**TASK REQUIREMENTS**. Your task is to work out how many lines in the data include the word "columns". Reply with the number alone.

(RECORDED INFORMATION Opens)

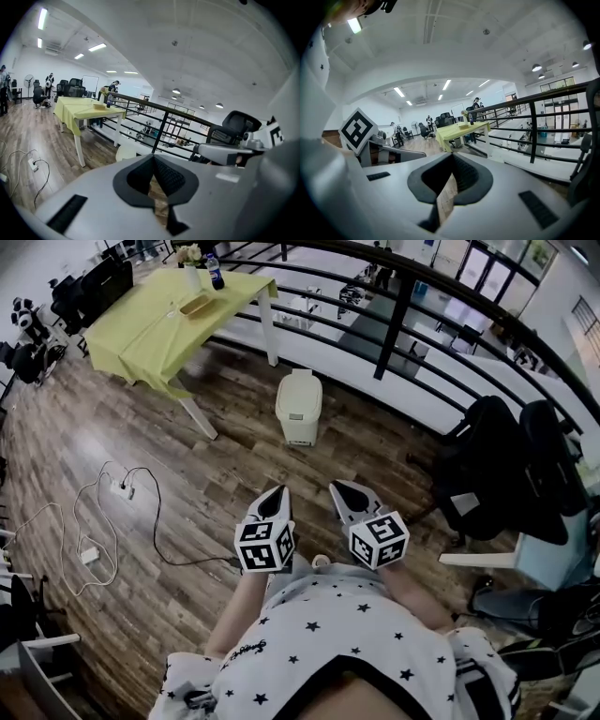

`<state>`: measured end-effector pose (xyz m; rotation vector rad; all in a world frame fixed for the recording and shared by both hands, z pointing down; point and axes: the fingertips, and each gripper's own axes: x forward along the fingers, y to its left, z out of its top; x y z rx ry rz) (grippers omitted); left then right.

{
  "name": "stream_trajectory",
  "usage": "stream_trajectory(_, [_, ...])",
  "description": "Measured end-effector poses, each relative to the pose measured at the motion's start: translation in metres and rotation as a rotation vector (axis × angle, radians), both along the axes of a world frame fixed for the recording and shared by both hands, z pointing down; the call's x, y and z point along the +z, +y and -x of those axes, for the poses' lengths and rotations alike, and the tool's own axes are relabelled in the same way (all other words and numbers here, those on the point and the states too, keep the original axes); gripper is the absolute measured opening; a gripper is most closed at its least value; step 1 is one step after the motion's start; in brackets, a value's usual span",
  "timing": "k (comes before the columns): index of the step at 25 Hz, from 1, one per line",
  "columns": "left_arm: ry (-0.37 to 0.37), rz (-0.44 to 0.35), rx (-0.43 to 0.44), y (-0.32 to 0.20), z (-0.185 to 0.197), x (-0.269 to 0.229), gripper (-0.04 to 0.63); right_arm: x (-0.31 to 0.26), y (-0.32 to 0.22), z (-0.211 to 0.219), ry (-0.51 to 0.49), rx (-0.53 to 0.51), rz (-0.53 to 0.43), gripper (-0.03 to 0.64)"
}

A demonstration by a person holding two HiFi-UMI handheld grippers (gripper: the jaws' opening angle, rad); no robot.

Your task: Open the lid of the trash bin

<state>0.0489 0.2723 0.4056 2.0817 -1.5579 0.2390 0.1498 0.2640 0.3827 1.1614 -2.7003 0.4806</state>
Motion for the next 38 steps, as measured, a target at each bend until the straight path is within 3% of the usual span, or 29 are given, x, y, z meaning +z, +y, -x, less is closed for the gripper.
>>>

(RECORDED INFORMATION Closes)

**RESULT OF THIS EXERCISE**. 2